# TASK OBJECTIVE
Once the line containing "22: (391, 165, 0.83)" is found in the records below, return it and each following line exactly, up to and including the line containing "41: (385, 246, 0.64)", and nothing else.

(Data entries)
──────────
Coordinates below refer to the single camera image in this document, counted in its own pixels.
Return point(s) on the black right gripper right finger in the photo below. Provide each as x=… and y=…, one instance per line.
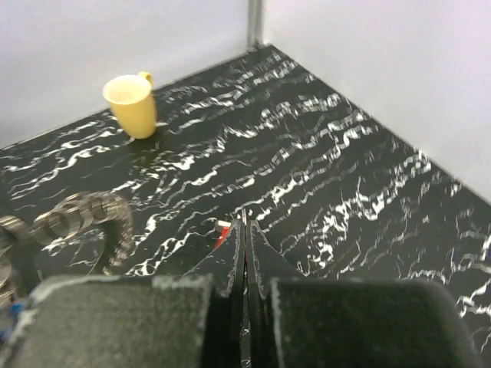
x=275, y=309

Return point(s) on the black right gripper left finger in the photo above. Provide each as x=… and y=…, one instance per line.
x=225, y=264

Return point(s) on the red plastic key tag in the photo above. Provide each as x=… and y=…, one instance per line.
x=222, y=228

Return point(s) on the blue plastic key tag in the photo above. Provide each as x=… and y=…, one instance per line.
x=9, y=319

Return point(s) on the yellow mug on table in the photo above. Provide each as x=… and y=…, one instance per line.
x=132, y=103

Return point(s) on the left aluminium frame post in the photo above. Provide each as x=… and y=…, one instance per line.
x=255, y=25

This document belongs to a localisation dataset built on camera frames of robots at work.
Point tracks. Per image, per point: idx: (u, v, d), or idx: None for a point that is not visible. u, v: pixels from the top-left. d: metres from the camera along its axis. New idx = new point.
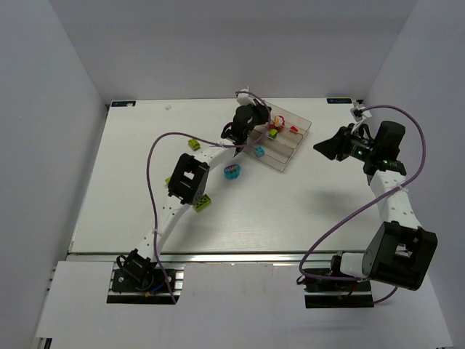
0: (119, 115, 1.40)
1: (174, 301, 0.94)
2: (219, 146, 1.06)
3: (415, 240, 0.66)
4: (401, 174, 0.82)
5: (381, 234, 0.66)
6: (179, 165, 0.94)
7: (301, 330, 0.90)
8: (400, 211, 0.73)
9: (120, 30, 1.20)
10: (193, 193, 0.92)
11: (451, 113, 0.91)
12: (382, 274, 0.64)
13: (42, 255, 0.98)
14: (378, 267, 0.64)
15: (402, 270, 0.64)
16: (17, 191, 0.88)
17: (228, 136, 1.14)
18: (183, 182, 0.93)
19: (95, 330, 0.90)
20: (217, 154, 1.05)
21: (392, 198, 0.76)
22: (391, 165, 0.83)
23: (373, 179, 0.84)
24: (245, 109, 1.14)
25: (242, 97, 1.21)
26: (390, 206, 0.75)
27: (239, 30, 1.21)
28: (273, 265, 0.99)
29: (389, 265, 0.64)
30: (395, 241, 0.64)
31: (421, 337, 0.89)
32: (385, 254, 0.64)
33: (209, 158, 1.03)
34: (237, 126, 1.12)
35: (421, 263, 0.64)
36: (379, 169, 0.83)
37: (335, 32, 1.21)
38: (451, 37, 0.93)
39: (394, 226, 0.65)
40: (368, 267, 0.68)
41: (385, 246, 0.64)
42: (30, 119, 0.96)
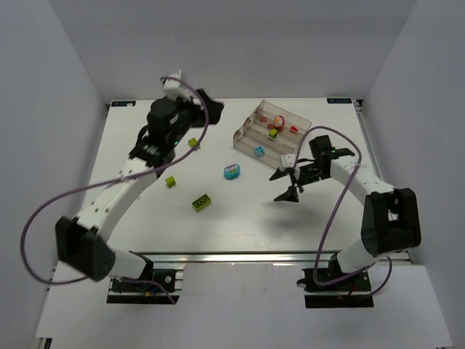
0: (118, 114, 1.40)
1: (173, 301, 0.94)
2: (120, 182, 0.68)
3: (397, 200, 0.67)
4: (352, 155, 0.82)
5: (369, 209, 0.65)
6: (57, 241, 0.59)
7: (301, 331, 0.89)
8: (373, 183, 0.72)
9: (120, 30, 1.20)
10: (92, 270, 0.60)
11: (450, 114, 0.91)
12: (389, 246, 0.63)
13: (42, 255, 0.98)
14: (382, 243, 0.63)
15: (403, 234, 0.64)
16: (17, 191, 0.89)
17: (142, 145, 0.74)
18: (70, 259, 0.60)
19: (95, 331, 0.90)
20: (116, 200, 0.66)
21: (360, 176, 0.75)
22: (338, 151, 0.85)
23: (334, 169, 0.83)
24: (163, 105, 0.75)
25: (170, 83, 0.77)
26: (362, 182, 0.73)
27: (239, 30, 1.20)
28: (273, 265, 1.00)
29: (391, 235, 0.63)
30: (384, 209, 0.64)
31: (421, 338, 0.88)
32: (383, 226, 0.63)
33: (104, 213, 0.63)
34: (155, 129, 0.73)
35: (413, 219, 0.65)
36: (333, 158, 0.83)
37: (335, 32, 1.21)
38: (451, 36, 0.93)
39: (377, 195, 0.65)
40: (373, 246, 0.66)
41: (378, 218, 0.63)
42: (30, 119, 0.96)
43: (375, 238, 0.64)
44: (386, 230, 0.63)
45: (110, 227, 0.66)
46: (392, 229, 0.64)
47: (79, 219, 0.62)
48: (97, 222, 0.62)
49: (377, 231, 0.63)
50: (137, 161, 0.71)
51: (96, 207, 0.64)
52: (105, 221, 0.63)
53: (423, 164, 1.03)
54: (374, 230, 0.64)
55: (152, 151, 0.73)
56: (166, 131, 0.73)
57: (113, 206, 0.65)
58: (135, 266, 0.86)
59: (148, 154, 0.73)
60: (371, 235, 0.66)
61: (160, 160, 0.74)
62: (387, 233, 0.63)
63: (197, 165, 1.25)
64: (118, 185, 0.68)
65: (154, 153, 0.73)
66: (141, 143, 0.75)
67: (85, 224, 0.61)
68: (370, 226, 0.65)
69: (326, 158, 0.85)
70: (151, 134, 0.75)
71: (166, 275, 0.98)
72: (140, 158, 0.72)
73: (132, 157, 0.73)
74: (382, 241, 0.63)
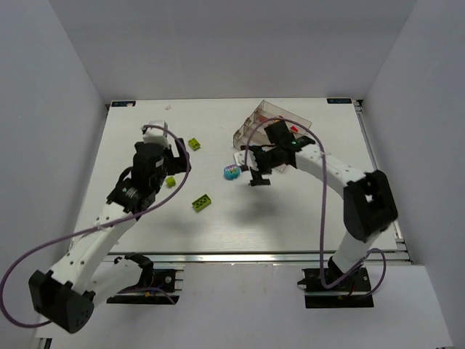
0: (118, 114, 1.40)
1: (173, 301, 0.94)
2: (96, 230, 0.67)
3: (370, 183, 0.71)
4: (312, 146, 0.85)
5: (349, 201, 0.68)
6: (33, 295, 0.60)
7: (301, 330, 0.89)
8: (344, 170, 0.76)
9: (120, 30, 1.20)
10: (67, 322, 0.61)
11: (450, 114, 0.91)
12: (374, 229, 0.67)
13: (43, 255, 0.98)
14: (369, 227, 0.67)
15: (384, 214, 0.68)
16: (17, 191, 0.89)
17: (121, 187, 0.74)
18: (46, 313, 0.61)
19: (95, 330, 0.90)
20: (91, 251, 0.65)
21: (329, 166, 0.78)
22: (300, 143, 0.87)
23: (301, 162, 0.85)
24: (150, 150, 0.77)
25: (154, 131, 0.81)
26: (334, 172, 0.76)
27: (238, 30, 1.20)
28: (273, 265, 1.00)
29: (375, 219, 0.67)
30: (361, 196, 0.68)
31: (421, 338, 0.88)
32: (364, 211, 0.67)
33: (78, 265, 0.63)
34: (139, 171, 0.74)
35: (387, 197, 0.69)
36: (296, 151, 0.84)
37: (335, 32, 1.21)
38: (451, 36, 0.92)
39: (352, 186, 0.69)
40: (360, 233, 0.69)
41: (360, 206, 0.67)
42: (30, 119, 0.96)
43: (360, 226, 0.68)
44: (369, 214, 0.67)
45: (87, 278, 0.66)
46: (374, 213, 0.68)
47: (54, 273, 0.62)
48: (71, 278, 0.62)
49: (362, 219, 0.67)
50: (115, 205, 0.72)
51: (71, 259, 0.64)
52: (81, 274, 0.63)
53: (423, 164, 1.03)
54: (358, 219, 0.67)
55: (131, 193, 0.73)
56: (149, 176, 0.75)
57: (89, 257, 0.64)
58: (131, 270, 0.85)
59: (128, 197, 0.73)
60: (356, 223, 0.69)
61: (138, 204, 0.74)
62: (370, 217, 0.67)
63: (197, 165, 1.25)
64: (95, 233, 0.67)
65: (134, 196, 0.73)
66: (120, 185, 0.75)
67: (59, 278, 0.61)
68: (354, 215, 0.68)
69: (290, 150, 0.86)
70: (133, 177, 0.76)
71: (166, 275, 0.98)
72: (119, 202, 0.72)
73: (110, 201, 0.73)
74: (367, 226, 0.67)
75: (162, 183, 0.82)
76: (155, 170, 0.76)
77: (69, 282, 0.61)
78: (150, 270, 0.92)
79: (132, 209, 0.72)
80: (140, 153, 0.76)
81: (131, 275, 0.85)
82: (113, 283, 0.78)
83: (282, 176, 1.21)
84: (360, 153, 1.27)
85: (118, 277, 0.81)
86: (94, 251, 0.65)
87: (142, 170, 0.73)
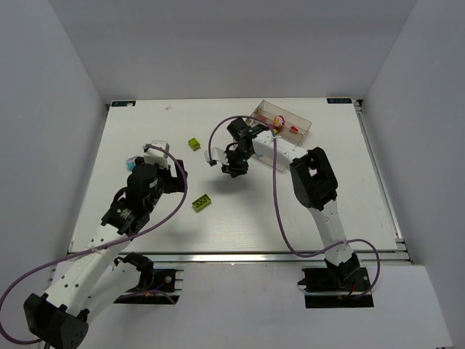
0: (119, 114, 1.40)
1: (172, 301, 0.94)
2: (91, 252, 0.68)
3: (312, 158, 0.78)
4: (266, 132, 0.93)
5: (295, 174, 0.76)
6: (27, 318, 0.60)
7: (301, 331, 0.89)
8: (290, 150, 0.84)
9: (120, 30, 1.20)
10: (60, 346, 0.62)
11: (450, 114, 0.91)
12: (320, 197, 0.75)
13: (42, 255, 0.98)
14: (314, 196, 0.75)
15: (326, 184, 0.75)
16: (17, 191, 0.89)
17: (115, 209, 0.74)
18: (38, 337, 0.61)
19: (94, 330, 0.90)
20: (87, 274, 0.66)
21: (279, 147, 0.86)
22: (255, 128, 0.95)
23: (258, 147, 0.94)
24: (145, 170, 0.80)
25: (155, 152, 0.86)
26: (283, 153, 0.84)
27: (238, 30, 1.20)
28: (273, 265, 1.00)
29: (318, 189, 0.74)
30: (305, 169, 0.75)
31: (421, 338, 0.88)
32: (308, 184, 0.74)
33: (73, 288, 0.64)
34: (134, 192, 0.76)
35: (327, 168, 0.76)
36: (253, 138, 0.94)
37: (335, 33, 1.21)
38: (451, 37, 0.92)
39: (297, 161, 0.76)
40: (307, 201, 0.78)
41: (303, 178, 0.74)
42: (30, 118, 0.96)
43: (306, 195, 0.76)
44: (313, 185, 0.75)
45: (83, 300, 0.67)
46: (317, 183, 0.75)
47: (48, 296, 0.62)
48: (65, 300, 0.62)
49: (307, 190, 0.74)
50: (110, 227, 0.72)
51: (66, 282, 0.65)
52: (75, 297, 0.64)
53: (422, 164, 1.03)
54: (304, 190, 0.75)
55: (126, 214, 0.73)
56: (144, 197, 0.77)
57: (83, 280, 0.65)
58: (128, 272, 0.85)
59: (123, 217, 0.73)
60: (304, 194, 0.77)
61: (132, 225, 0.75)
62: (313, 187, 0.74)
63: (197, 165, 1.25)
64: (90, 255, 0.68)
65: (129, 216, 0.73)
66: (114, 205, 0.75)
67: (54, 302, 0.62)
68: (301, 187, 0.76)
69: (246, 137, 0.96)
70: (127, 199, 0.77)
71: (166, 275, 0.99)
72: (112, 223, 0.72)
73: (104, 224, 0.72)
74: (312, 195, 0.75)
75: (155, 203, 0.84)
76: (151, 191, 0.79)
77: (64, 306, 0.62)
78: (150, 273, 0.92)
79: (126, 231, 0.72)
80: (136, 175, 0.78)
81: (127, 280, 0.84)
82: (110, 295, 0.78)
83: (282, 176, 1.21)
84: (360, 153, 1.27)
85: (116, 287, 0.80)
86: (89, 274, 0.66)
87: (137, 190, 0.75)
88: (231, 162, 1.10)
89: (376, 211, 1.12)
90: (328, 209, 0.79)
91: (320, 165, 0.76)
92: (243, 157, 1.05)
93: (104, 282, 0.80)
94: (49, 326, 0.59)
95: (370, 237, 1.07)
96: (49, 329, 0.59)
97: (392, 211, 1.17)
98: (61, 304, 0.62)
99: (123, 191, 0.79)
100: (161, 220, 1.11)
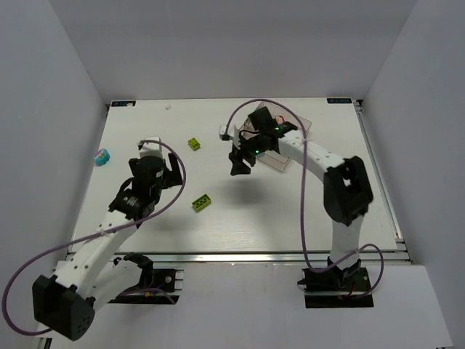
0: (119, 114, 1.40)
1: (173, 301, 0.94)
2: (100, 235, 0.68)
3: (348, 168, 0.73)
4: (293, 131, 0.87)
5: (328, 185, 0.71)
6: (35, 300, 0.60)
7: (301, 330, 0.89)
8: (323, 156, 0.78)
9: (120, 30, 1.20)
10: (71, 329, 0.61)
11: (450, 114, 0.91)
12: (352, 211, 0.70)
13: (42, 256, 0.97)
14: (346, 210, 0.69)
15: (361, 197, 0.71)
16: (17, 191, 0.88)
17: (122, 197, 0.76)
18: (47, 320, 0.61)
19: (94, 330, 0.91)
20: (96, 256, 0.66)
21: (310, 153, 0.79)
22: (283, 128, 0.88)
23: (282, 148, 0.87)
24: (150, 161, 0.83)
25: (150, 145, 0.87)
26: (315, 158, 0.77)
27: (238, 30, 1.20)
28: (273, 265, 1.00)
29: (352, 202, 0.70)
30: (340, 181, 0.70)
31: (421, 337, 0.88)
32: (343, 197, 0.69)
33: (83, 270, 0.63)
34: (140, 181, 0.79)
35: (364, 181, 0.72)
36: (279, 138, 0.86)
37: (336, 33, 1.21)
38: (450, 38, 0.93)
39: (332, 171, 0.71)
40: (338, 215, 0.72)
41: (338, 189, 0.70)
42: (30, 118, 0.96)
43: (339, 209, 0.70)
44: (347, 198, 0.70)
45: (91, 284, 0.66)
46: (351, 196, 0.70)
47: (57, 277, 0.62)
48: (75, 281, 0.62)
49: (341, 202, 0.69)
50: (117, 212, 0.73)
51: (75, 265, 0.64)
52: (85, 278, 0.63)
53: (423, 164, 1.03)
54: (337, 203, 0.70)
55: (133, 201, 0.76)
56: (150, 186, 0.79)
57: (93, 261, 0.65)
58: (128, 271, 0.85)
59: (131, 204, 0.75)
60: (335, 207, 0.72)
61: (139, 213, 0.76)
62: (347, 199, 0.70)
63: (197, 164, 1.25)
64: (99, 238, 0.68)
65: (139, 205, 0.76)
66: (121, 194, 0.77)
67: (64, 282, 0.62)
68: (333, 200, 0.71)
69: (273, 136, 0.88)
70: (134, 190, 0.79)
71: (166, 275, 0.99)
72: (120, 209, 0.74)
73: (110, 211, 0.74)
74: (345, 209, 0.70)
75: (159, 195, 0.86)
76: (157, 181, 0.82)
77: (73, 285, 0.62)
78: (150, 272, 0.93)
79: (134, 216, 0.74)
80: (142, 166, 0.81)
81: (129, 277, 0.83)
82: (115, 286, 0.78)
83: (282, 176, 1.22)
84: (360, 153, 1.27)
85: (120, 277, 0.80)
86: (99, 256, 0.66)
87: (144, 179, 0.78)
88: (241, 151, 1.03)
89: (376, 212, 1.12)
90: (354, 224, 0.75)
91: (357, 176, 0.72)
92: (257, 151, 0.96)
93: (106, 275, 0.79)
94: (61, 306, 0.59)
95: (371, 237, 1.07)
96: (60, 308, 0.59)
97: (392, 211, 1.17)
98: (71, 283, 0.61)
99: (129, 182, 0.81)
100: (160, 220, 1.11)
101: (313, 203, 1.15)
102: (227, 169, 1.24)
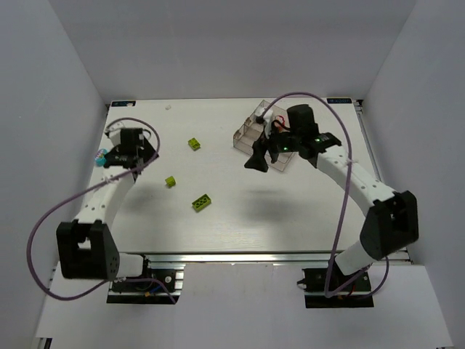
0: (119, 114, 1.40)
1: (174, 301, 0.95)
2: (107, 182, 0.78)
3: (396, 202, 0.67)
4: (337, 146, 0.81)
5: (373, 222, 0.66)
6: (63, 245, 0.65)
7: (300, 330, 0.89)
8: (370, 185, 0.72)
9: (120, 30, 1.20)
10: (105, 265, 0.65)
11: (450, 114, 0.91)
12: (391, 250, 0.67)
13: (41, 256, 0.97)
14: (386, 249, 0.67)
15: (404, 235, 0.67)
16: (17, 191, 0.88)
17: (114, 156, 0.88)
18: (79, 262, 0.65)
19: (94, 330, 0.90)
20: (108, 198, 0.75)
21: (354, 177, 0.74)
22: (325, 140, 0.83)
23: (320, 163, 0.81)
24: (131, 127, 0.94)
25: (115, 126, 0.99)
26: (360, 187, 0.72)
27: (238, 30, 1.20)
28: (273, 265, 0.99)
29: (393, 241, 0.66)
30: (386, 219, 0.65)
31: (421, 337, 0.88)
32: (386, 236, 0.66)
33: (102, 208, 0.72)
34: (127, 142, 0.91)
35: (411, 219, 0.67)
36: (320, 152, 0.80)
37: (335, 33, 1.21)
38: (450, 37, 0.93)
39: (379, 206, 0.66)
40: (375, 250, 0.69)
41: (383, 227, 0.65)
42: (30, 118, 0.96)
43: (378, 247, 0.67)
44: (390, 237, 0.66)
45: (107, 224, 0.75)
46: (393, 233, 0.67)
47: (80, 219, 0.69)
48: (99, 217, 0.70)
49: (383, 239, 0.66)
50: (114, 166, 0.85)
51: (91, 207, 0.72)
52: (104, 215, 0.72)
53: (423, 164, 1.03)
54: (378, 242, 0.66)
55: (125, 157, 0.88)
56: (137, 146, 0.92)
57: (107, 201, 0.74)
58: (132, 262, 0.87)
59: (124, 158, 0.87)
60: (373, 243, 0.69)
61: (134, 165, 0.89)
62: (390, 239, 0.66)
63: (197, 164, 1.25)
64: (104, 187, 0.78)
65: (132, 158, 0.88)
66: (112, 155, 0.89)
67: (87, 220, 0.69)
68: (374, 236, 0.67)
69: (312, 147, 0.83)
70: (123, 152, 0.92)
71: (166, 275, 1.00)
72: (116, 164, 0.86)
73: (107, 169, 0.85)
74: (386, 247, 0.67)
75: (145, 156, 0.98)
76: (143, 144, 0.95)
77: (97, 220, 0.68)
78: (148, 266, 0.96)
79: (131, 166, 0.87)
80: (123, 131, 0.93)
81: (136, 262, 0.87)
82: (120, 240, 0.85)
83: (282, 176, 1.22)
84: (360, 153, 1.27)
85: None
86: (110, 197, 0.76)
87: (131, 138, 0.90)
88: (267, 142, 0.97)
89: None
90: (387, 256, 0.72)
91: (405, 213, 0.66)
92: (285, 146, 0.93)
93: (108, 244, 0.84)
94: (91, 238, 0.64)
95: None
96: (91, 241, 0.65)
97: None
98: (95, 218, 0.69)
99: (115, 149, 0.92)
100: (160, 220, 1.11)
101: (313, 203, 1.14)
102: (227, 169, 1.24)
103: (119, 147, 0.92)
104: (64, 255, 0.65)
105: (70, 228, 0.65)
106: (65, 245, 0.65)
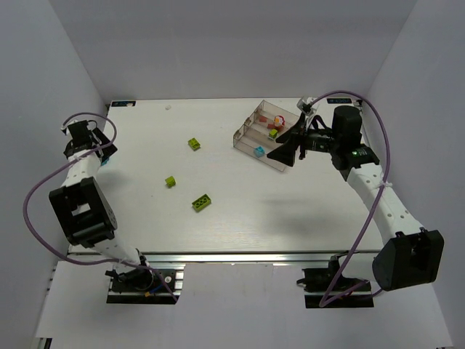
0: (119, 114, 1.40)
1: (175, 300, 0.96)
2: (78, 159, 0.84)
3: (421, 239, 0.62)
4: (375, 165, 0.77)
5: (391, 252, 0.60)
6: (60, 210, 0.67)
7: (300, 330, 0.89)
8: (397, 215, 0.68)
9: (120, 30, 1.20)
10: (104, 212, 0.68)
11: (450, 114, 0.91)
12: (402, 286, 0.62)
13: (41, 256, 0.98)
14: (398, 283, 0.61)
15: (420, 274, 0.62)
16: (17, 191, 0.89)
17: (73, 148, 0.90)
18: (82, 220, 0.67)
19: (94, 330, 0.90)
20: (83, 166, 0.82)
21: (383, 203, 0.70)
22: (362, 155, 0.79)
23: (351, 178, 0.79)
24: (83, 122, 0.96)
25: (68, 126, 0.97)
26: (386, 214, 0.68)
27: (238, 31, 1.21)
28: (273, 265, 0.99)
29: (407, 277, 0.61)
30: (407, 254, 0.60)
31: (421, 338, 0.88)
32: (401, 270, 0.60)
33: (83, 172, 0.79)
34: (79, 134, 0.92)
35: (433, 260, 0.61)
36: (353, 166, 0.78)
37: (335, 33, 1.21)
38: (451, 37, 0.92)
39: (400, 238, 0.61)
40: (384, 280, 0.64)
41: (401, 260, 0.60)
42: (30, 119, 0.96)
43: (390, 279, 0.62)
44: (405, 272, 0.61)
45: None
46: (409, 268, 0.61)
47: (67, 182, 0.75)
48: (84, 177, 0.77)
49: (396, 273, 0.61)
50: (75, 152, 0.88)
51: (73, 175, 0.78)
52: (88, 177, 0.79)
53: (423, 164, 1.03)
54: (391, 274, 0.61)
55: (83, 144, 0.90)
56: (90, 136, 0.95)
57: (84, 168, 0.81)
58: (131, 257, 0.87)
59: (83, 145, 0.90)
60: (386, 272, 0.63)
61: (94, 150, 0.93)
62: (405, 275, 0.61)
63: (197, 164, 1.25)
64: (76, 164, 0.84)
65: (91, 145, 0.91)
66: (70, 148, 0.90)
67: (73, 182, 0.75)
68: (389, 267, 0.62)
69: (346, 159, 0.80)
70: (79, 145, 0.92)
71: (166, 275, 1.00)
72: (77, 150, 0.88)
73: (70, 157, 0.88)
74: (397, 281, 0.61)
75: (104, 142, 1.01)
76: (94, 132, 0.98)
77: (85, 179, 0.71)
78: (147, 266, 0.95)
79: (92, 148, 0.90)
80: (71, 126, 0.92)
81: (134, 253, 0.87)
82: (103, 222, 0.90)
83: (282, 176, 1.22)
84: None
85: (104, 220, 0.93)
86: (85, 166, 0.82)
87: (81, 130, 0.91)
88: (306, 134, 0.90)
89: None
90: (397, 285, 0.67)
91: (429, 252, 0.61)
92: (320, 145, 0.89)
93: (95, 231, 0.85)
94: (83, 191, 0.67)
95: (371, 237, 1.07)
96: (87, 194, 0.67)
97: None
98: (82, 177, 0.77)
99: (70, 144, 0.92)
100: (160, 220, 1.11)
101: (313, 203, 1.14)
102: (227, 169, 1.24)
103: (73, 142, 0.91)
104: (63, 220, 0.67)
105: (62, 192, 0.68)
106: (62, 209, 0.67)
──────────
# TASK ANSWER
22: (391, 165, 0.83)
23: (373, 179, 0.84)
24: (245, 109, 1.14)
25: (242, 97, 1.21)
26: (390, 206, 0.75)
27: (239, 30, 1.21)
28: (273, 265, 0.99)
29: (389, 265, 0.64)
30: (395, 241, 0.64)
31: (421, 337, 0.89)
32: (385, 254, 0.64)
33: (209, 158, 1.03)
34: (237, 126, 1.12)
35: (421, 263, 0.64)
36: (379, 169, 0.83)
37: (335, 32, 1.21)
38: (451, 37, 0.93)
39: (394, 226, 0.65)
40: (368, 267, 0.68)
41: (385, 246, 0.64)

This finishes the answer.